**PROMPT**
When the line with "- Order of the" appears below, start repeating lines exactly, and keep going through the line with "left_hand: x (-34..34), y"; add nothing outside that span.

BEGIN

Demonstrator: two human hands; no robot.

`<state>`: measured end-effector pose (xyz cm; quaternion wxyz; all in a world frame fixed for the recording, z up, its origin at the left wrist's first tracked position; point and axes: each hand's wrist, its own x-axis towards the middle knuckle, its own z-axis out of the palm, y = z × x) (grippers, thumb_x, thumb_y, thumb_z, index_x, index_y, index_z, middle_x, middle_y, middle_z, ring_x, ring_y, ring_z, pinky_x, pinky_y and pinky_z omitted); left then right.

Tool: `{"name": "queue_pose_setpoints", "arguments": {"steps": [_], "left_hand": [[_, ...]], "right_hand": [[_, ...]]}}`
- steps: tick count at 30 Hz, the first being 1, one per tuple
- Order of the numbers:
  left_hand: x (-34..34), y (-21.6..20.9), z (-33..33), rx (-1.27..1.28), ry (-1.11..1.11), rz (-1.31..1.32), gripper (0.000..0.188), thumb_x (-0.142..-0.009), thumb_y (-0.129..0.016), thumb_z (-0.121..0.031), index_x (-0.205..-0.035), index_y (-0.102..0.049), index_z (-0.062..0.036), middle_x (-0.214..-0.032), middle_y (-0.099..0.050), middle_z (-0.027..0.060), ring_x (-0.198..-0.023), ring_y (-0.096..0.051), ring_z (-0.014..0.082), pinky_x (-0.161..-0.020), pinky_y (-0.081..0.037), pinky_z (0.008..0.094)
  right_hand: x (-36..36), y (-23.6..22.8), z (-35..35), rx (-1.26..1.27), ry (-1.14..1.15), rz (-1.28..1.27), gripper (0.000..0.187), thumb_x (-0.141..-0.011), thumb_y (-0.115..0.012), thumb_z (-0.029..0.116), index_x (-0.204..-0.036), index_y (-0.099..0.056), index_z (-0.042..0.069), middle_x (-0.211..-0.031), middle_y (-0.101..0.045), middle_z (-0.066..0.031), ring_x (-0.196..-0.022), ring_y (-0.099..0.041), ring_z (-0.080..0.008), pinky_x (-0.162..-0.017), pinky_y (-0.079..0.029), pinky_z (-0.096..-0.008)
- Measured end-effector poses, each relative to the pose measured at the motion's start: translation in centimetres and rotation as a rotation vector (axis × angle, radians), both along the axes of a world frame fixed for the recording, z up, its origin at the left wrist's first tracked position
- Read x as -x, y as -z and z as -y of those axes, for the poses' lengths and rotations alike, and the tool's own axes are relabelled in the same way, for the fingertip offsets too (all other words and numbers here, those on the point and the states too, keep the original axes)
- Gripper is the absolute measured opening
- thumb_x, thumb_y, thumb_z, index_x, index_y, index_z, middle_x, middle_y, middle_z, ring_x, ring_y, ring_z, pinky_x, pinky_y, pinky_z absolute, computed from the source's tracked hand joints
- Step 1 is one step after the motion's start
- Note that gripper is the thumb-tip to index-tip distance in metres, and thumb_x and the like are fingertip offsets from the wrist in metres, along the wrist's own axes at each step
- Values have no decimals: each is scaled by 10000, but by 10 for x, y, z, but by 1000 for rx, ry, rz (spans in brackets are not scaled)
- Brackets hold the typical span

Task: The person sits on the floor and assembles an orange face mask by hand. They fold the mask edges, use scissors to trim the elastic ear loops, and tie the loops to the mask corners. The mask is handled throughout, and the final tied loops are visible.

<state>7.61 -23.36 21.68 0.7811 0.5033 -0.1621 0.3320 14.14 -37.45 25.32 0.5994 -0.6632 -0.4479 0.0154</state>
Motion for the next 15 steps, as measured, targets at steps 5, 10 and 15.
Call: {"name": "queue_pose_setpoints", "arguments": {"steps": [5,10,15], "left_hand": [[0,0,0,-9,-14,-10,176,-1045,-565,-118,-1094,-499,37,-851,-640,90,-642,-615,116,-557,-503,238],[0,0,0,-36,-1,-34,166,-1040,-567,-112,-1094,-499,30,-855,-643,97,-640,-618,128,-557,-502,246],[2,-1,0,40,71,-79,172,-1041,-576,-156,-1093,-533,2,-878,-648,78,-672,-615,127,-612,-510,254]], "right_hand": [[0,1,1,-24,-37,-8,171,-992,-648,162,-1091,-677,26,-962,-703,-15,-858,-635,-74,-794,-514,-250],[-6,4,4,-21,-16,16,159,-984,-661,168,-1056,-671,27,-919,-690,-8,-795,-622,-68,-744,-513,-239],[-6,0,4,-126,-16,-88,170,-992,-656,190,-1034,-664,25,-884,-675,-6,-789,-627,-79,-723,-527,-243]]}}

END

**YOUR SOLUTION**
- Order of the numbers:
  left_hand: x (-34..34), y (-21.6..20.9), z (-33..33), rx (-1.27..1.28), ry (-1.11..1.11), rz (-1.31..1.32), gripper (0.000..0.188), thumb_x (-0.142..-0.009), thumb_y (-0.129..0.016), thumb_z (-0.121..0.031), index_x (-0.205..-0.035), index_y (-0.102..0.049), index_z (-0.062..0.036), middle_x (-0.214..-0.032), middle_y (-0.099..0.050), middle_z (-0.027..0.060), ring_x (-0.198..-0.023), ring_y (-0.096..0.051), ring_z (-0.014..0.082), pinky_x (-0.161..-0.020), pinky_y (-0.081..0.037), pinky_z (0.008..0.094)

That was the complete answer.